- Torup Location within Halland Torup Location within Sweden
- Coordinates: 56°57′28.08″N 13°4′51.24″E﻿ / ﻿56.9578000°N 13.0809000°E
- Country: Sweden
- Province: Halland
- County: Halland County
- Municipality: Hylte Municipality

Area
- • Total: 1.63 km^{2} (0.63 sq mi)

Population (31 December 2010)
- • Total: 1,183
- • Density: 726/km^{2} (1,880/sq mi)
- Time zone: UTC+1 (CET)
- • Summer (DST): UTC+2 (CEST)

= Torup, Halland =

Torup (/sv/) is a locality situated in Hylte Municipality, Halland County, Sweden with 1,183 inhabitants in 2010.

==Climate==
Torup has a transitional oceanic climate with considerable moderate continental attributes.
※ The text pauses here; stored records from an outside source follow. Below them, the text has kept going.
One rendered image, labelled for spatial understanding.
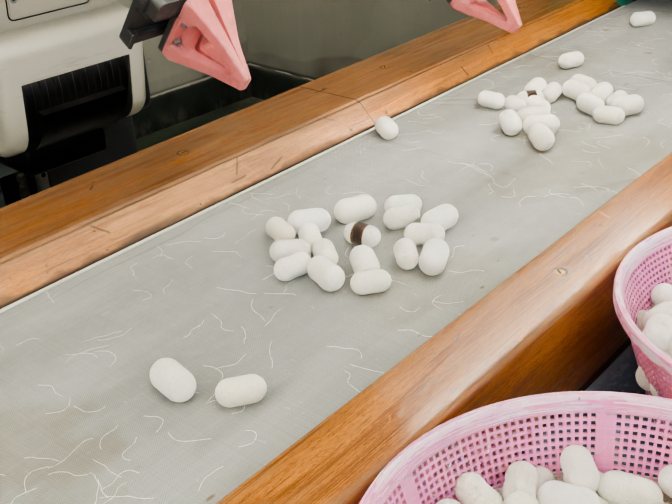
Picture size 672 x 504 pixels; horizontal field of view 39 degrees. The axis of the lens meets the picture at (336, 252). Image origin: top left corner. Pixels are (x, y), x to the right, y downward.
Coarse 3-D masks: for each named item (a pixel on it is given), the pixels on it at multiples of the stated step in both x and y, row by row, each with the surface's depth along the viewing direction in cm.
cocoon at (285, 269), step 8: (288, 256) 72; (296, 256) 72; (304, 256) 72; (280, 264) 71; (288, 264) 71; (296, 264) 72; (304, 264) 72; (280, 272) 71; (288, 272) 71; (296, 272) 72; (304, 272) 72; (288, 280) 72
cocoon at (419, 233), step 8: (416, 224) 76; (424, 224) 76; (432, 224) 75; (408, 232) 75; (416, 232) 75; (424, 232) 75; (432, 232) 75; (440, 232) 75; (416, 240) 75; (424, 240) 75
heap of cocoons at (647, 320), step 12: (660, 288) 68; (660, 300) 68; (648, 312) 66; (660, 312) 65; (648, 324) 64; (660, 324) 64; (648, 336) 63; (660, 336) 63; (660, 348) 63; (636, 372) 62; (648, 384) 61
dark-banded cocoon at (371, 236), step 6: (354, 222) 77; (348, 228) 76; (366, 228) 76; (372, 228) 76; (348, 234) 76; (366, 234) 75; (372, 234) 75; (378, 234) 76; (348, 240) 77; (366, 240) 75; (372, 240) 75; (378, 240) 76; (372, 246) 76
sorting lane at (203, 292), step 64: (512, 64) 117; (640, 64) 114; (448, 128) 99; (576, 128) 97; (640, 128) 96; (256, 192) 87; (320, 192) 86; (384, 192) 86; (448, 192) 85; (512, 192) 84; (576, 192) 84; (128, 256) 77; (192, 256) 77; (256, 256) 76; (384, 256) 75; (512, 256) 74; (0, 320) 70; (64, 320) 69; (128, 320) 69; (192, 320) 68; (256, 320) 68; (320, 320) 67; (384, 320) 67; (448, 320) 66; (0, 384) 62; (64, 384) 62; (128, 384) 62; (320, 384) 60; (0, 448) 56; (64, 448) 56; (128, 448) 56; (192, 448) 56; (256, 448) 55
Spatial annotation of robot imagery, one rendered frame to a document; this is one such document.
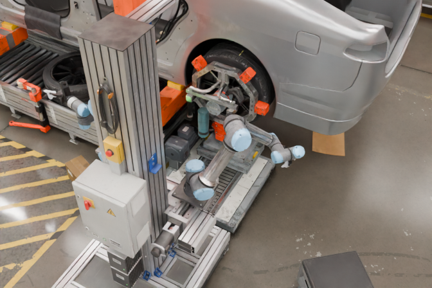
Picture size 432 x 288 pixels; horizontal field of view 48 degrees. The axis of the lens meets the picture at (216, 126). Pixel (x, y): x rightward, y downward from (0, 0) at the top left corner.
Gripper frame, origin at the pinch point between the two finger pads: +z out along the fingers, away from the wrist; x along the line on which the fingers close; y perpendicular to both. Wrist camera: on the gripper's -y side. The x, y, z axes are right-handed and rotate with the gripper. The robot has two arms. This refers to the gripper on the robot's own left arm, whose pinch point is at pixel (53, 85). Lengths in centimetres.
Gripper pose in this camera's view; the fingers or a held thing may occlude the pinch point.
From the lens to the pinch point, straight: 334.6
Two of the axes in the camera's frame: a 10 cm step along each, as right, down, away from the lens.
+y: -1.1, 8.0, 5.9
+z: -7.4, -4.6, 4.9
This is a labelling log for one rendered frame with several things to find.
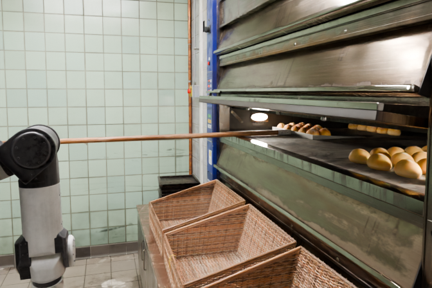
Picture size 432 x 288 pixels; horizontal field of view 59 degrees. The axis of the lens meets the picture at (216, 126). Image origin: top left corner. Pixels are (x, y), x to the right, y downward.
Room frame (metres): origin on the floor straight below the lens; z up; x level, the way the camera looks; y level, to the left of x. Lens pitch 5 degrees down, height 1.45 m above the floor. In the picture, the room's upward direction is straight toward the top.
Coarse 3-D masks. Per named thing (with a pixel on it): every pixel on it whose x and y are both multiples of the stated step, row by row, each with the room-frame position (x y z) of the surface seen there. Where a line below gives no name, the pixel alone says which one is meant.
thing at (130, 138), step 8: (112, 136) 2.15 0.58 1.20; (120, 136) 2.15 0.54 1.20; (128, 136) 2.16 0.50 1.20; (136, 136) 2.17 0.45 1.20; (144, 136) 2.18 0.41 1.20; (152, 136) 2.20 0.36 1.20; (160, 136) 2.21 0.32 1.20; (168, 136) 2.22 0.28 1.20; (176, 136) 2.23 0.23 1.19; (184, 136) 2.25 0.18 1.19; (192, 136) 2.26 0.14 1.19; (200, 136) 2.27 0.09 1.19; (208, 136) 2.29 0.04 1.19; (216, 136) 2.30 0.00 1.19; (224, 136) 2.32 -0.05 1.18; (232, 136) 2.34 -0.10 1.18
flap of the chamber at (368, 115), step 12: (252, 108) 1.89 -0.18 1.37; (264, 108) 1.54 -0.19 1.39; (276, 108) 1.43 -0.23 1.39; (288, 108) 1.34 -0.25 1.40; (300, 108) 1.26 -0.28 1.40; (312, 108) 1.18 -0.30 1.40; (324, 108) 1.12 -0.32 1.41; (336, 108) 1.06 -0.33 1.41; (360, 120) 1.12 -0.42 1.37; (372, 120) 0.92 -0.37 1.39; (384, 120) 0.91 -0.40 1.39; (396, 120) 0.92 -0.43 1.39; (408, 120) 0.93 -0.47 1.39; (420, 120) 0.94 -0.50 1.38
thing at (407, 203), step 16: (240, 144) 2.24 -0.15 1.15; (256, 144) 2.01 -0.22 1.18; (288, 160) 1.65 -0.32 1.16; (304, 160) 1.53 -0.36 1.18; (320, 176) 1.40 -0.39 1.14; (336, 176) 1.30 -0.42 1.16; (352, 176) 1.23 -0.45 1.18; (368, 192) 1.14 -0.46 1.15; (384, 192) 1.07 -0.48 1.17; (400, 192) 1.03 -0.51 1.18; (416, 192) 1.03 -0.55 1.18; (416, 208) 0.96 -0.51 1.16
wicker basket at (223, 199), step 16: (192, 192) 2.56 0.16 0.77; (208, 192) 2.59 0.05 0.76; (224, 192) 2.40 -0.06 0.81; (160, 208) 2.49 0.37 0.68; (176, 208) 2.53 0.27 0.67; (192, 208) 2.56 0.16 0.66; (208, 208) 2.59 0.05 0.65; (224, 208) 2.06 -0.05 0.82; (160, 224) 2.04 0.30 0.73; (176, 224) 1.98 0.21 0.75; (160, 240) 2.03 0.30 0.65
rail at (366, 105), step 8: (200, 96) 2.60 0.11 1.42; (208, 96) 2.39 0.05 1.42; (216, 96) 2.22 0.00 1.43; (224, 96) 2.07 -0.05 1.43; (232, 96) 1.96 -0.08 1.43; (288, 104) 1.35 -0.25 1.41; (296, 104) 1.29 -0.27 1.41; (304, 104) 1.24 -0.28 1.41; (312, 104) 1.19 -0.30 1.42; (320, 104) 1.14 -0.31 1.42; (328, 104) 1.10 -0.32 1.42; (336, 104) 1.06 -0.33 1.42; (344, 104) 1.03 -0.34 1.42; (352, 104) 1.00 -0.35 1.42; (360, 104) 0.97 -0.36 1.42; (368, 104) 0.94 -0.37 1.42; (376, 104) 0.91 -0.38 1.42
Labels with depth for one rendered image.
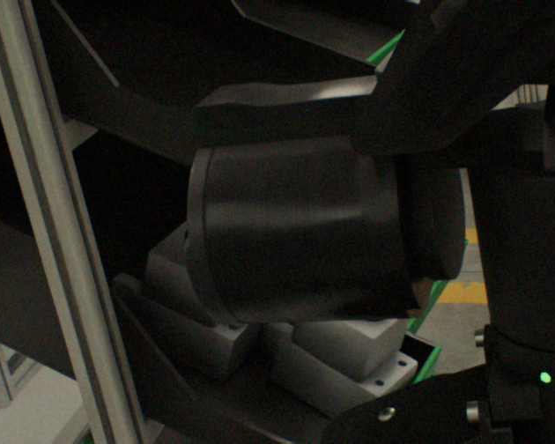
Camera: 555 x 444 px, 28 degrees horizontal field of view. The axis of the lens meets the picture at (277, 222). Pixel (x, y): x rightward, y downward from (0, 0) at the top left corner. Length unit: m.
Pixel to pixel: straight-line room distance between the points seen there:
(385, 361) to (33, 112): 0.23
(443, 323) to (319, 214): 3.05
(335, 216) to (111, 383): 0.27
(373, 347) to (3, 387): 0.96
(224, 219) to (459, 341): 2.94
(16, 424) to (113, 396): 0.90
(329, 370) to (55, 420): 0.86
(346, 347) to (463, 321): 2.76
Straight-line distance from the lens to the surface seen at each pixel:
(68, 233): 0.50
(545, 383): 0.29
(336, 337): 0.56
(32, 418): 1.44
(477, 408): 0.30
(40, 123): 0.49
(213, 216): 0.29
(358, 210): 0.28
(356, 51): 0.68
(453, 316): 3.36
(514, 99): 4.43
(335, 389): 0.58
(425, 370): 0.61
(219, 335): 0.58
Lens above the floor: 1.51
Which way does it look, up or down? 20 degrees down
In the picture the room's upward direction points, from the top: 12 degrees counter-clockwise
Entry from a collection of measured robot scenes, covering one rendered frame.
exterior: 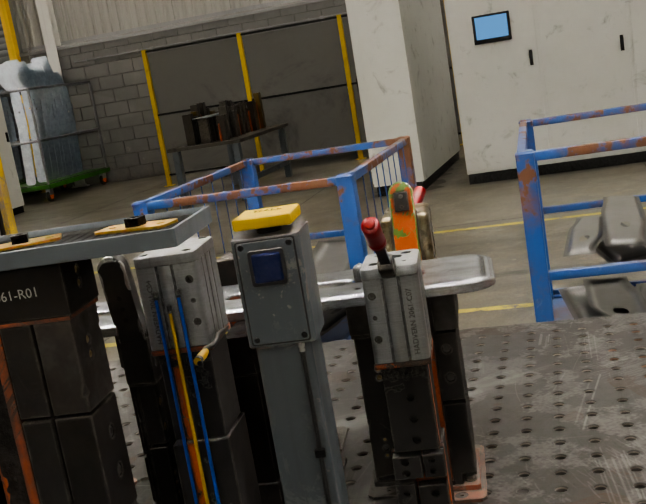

It is consistently the rainiest location in the country of the official 100 reference weather stations used by SMHI for its monthly reports. Considering its southerly latitude in the country, cold extremes are unusually common. Frost has been recorded even in the midst of summer. Temperature normals however do not differ much from other southern Sweden localities, with winter highs most often staying above freezing and summers being warm.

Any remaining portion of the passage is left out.